Abstract

High-temperature superconductivity in the cuprates arises from carrier doping into Mott insulators. Whereas the ground states of cuprates are phenomenologically conventional, the mysterious pseudogap excitation prevents us from fully understanding the electronic evolution. Although dozens of proposals to unify such complex states have been made, consensus is yet to be built. Therefore, detecting emergence of broken symmetry associated with the pseudogap state, from Mott insulating state upon carrier doping, is of fundamental importance to discern those proposals.

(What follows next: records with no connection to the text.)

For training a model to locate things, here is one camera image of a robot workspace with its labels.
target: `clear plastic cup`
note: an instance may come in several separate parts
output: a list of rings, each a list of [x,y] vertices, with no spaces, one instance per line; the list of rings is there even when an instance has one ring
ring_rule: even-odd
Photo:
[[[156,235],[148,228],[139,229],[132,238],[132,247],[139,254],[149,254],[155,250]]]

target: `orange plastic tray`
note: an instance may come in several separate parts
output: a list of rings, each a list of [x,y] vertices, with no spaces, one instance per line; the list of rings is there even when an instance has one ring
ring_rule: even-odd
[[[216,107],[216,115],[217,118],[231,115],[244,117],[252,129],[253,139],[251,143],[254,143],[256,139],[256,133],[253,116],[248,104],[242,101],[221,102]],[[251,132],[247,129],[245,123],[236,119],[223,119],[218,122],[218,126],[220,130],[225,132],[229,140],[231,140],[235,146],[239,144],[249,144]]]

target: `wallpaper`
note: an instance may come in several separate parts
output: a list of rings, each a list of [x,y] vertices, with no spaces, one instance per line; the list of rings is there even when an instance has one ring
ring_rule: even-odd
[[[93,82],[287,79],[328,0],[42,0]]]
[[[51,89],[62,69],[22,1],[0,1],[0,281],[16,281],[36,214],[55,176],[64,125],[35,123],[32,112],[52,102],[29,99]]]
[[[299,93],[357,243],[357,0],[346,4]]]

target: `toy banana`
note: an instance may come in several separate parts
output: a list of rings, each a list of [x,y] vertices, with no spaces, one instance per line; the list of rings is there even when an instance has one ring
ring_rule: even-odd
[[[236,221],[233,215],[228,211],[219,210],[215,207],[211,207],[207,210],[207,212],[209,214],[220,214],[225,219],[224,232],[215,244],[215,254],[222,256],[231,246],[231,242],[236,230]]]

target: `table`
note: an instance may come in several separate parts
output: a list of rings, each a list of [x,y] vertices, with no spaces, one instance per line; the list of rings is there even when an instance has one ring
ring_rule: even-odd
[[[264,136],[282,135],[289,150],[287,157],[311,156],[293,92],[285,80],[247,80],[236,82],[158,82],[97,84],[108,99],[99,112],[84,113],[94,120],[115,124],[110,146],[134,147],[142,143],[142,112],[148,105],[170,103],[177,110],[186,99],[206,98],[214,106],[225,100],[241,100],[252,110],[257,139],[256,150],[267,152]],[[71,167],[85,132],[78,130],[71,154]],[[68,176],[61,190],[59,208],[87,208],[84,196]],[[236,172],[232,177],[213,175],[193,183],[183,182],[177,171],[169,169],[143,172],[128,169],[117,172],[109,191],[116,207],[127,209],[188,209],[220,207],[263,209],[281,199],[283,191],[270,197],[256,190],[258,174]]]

Scanning tunneling spectroscopy provides unique capability for this purpose. With this technique, we found bond-centered unidirectional electronic domains, which break both translational and rotational symmetries [1]. Later, these broken symmetries were turned out to be a characteristic at energies of the inhomogeneous pseudogap excitations [2]. Here we apply these mapping techniques to insulating Ca2-xNaxCuO2Cl2 (x = 0.06, 0.08) to elucidate evolution of broken symmetries with hole doping. We find that the broken symmetry patterns in the superconducting samples appear in virtually identical form in the insulating samples as well. However, density of such patterns is smaller in the insulating samples, and areas preserving the symmetry of crystalline lattice are found in between. Moreover, spectra in the former patterns are V-shaped pseudogap as observed in the underdoped superconducting samples, while those in the latter areas are U-shaped insulating ones. These results indicate that hole doping into the Mott insulating state causes the local broken symmetries with the pseudogap.

[1] Y. Kohsaka et al., Science 315, 1380 (2007). [2] Y. Kohsaka et al., Nature 454, 1072 (2008).